What you will do:
What lines of the data below hold "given"? Show them.

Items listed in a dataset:

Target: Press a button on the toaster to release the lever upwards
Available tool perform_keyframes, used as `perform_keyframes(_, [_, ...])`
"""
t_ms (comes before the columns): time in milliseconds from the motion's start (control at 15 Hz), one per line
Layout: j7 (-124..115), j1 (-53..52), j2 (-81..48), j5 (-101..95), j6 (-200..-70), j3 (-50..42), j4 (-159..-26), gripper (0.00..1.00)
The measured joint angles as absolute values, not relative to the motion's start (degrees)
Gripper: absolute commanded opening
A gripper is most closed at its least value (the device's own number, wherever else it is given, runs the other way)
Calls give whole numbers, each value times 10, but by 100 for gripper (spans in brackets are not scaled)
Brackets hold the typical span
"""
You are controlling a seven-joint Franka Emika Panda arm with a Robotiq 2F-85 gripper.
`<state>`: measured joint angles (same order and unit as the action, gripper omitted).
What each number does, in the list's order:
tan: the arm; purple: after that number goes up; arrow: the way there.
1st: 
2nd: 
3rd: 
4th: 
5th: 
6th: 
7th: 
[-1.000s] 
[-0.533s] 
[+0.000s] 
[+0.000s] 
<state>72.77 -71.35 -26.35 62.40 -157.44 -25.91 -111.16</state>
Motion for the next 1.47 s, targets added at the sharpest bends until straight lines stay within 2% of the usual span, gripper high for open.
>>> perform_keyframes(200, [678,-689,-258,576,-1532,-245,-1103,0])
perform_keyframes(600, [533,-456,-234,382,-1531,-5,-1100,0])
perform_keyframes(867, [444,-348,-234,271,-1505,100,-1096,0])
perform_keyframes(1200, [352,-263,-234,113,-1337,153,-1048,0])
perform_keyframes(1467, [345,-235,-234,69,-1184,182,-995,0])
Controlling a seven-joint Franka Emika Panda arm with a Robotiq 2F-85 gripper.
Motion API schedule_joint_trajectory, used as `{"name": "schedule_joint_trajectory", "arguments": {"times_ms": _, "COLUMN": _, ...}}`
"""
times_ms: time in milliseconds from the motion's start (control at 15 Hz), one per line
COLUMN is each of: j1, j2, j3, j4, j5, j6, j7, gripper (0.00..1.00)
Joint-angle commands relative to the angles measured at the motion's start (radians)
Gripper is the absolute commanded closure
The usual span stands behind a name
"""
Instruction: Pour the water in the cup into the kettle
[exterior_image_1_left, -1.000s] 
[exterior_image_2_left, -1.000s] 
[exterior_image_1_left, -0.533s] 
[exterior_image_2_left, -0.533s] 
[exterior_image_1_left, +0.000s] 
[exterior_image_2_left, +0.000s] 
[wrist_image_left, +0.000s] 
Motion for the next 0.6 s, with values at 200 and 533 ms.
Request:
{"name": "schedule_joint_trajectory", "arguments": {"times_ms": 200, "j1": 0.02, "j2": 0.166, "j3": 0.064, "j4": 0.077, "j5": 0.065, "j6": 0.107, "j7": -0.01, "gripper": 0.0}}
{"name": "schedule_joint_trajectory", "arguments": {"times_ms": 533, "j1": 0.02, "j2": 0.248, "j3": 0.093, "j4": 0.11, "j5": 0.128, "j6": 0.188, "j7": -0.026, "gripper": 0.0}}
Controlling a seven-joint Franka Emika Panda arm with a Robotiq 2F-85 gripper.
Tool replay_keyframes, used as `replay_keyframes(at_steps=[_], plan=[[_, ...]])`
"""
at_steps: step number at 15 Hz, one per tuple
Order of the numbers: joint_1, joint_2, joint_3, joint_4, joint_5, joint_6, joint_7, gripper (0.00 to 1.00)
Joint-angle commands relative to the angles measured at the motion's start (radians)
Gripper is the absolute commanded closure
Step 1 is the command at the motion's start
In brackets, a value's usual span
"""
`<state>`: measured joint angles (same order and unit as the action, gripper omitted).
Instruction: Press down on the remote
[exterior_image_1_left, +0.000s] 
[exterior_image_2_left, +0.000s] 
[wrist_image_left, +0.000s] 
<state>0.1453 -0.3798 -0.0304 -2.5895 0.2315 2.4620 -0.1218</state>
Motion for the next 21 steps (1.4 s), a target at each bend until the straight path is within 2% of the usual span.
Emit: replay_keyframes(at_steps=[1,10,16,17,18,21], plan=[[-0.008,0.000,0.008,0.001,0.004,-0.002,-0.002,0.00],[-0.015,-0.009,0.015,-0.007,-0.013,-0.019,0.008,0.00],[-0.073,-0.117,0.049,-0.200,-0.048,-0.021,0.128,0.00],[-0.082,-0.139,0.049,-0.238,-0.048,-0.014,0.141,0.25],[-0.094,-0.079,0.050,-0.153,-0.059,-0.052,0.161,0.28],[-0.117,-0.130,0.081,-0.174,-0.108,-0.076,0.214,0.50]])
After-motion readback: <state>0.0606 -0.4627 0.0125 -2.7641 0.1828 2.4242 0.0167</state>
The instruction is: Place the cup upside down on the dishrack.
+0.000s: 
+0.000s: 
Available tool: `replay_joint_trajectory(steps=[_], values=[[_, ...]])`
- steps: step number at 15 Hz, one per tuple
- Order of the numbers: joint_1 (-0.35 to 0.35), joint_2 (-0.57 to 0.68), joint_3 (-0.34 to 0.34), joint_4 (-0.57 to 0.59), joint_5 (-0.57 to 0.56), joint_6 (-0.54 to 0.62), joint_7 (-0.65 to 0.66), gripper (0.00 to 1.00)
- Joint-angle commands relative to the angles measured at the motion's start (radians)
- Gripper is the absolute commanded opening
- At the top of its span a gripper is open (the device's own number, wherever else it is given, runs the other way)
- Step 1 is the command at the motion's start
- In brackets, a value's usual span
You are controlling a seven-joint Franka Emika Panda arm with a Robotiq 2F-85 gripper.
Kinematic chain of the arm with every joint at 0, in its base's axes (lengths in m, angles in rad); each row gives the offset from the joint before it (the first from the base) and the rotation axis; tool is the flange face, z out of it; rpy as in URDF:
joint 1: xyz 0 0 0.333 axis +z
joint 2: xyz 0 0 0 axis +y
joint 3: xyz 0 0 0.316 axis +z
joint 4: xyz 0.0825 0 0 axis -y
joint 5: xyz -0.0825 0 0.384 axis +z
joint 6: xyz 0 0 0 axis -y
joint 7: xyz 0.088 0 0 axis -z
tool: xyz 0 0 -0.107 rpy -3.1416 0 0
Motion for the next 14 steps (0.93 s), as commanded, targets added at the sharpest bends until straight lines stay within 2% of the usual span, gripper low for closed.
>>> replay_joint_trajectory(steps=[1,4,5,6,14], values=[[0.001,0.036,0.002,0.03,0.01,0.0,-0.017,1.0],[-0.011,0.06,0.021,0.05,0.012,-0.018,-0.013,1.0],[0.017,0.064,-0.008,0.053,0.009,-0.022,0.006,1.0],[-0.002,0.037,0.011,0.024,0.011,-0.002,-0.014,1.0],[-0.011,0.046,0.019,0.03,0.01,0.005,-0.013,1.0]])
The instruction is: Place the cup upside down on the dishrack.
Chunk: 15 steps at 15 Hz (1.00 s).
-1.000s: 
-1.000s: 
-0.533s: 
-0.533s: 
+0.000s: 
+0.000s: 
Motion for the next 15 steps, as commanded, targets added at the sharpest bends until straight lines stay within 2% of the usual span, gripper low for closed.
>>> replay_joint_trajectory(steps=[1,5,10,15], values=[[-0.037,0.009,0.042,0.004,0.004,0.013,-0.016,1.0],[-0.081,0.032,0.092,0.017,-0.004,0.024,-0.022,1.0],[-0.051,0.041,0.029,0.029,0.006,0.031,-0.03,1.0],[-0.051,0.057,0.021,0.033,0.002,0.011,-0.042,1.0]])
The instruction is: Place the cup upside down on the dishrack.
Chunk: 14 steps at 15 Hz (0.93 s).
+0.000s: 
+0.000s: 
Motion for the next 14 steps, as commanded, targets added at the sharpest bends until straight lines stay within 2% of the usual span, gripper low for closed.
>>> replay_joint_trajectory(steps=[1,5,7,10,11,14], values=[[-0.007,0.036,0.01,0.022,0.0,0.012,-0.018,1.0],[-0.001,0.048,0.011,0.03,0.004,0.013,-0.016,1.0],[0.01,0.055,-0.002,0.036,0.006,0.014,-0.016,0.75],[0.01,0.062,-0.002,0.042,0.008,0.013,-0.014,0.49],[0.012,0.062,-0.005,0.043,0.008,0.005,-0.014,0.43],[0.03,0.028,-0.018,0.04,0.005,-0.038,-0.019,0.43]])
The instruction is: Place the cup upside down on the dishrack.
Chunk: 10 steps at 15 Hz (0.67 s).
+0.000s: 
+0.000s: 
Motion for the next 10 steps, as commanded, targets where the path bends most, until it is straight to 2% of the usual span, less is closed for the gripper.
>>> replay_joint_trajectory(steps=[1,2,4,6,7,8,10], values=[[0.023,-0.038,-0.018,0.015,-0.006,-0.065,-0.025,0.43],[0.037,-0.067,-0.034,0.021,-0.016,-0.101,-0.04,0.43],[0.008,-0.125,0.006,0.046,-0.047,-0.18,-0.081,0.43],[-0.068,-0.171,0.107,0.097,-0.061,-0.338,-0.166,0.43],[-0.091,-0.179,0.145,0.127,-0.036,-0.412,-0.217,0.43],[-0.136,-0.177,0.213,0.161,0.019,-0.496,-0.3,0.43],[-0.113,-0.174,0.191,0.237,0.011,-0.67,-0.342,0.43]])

Output for this task:
A gripper is most closed at its least value (the device's own number, wherever else it is given, runs the other way)
- At the top of its span a gripper is open (the device's own number, wherever else it is given, runs the other way)

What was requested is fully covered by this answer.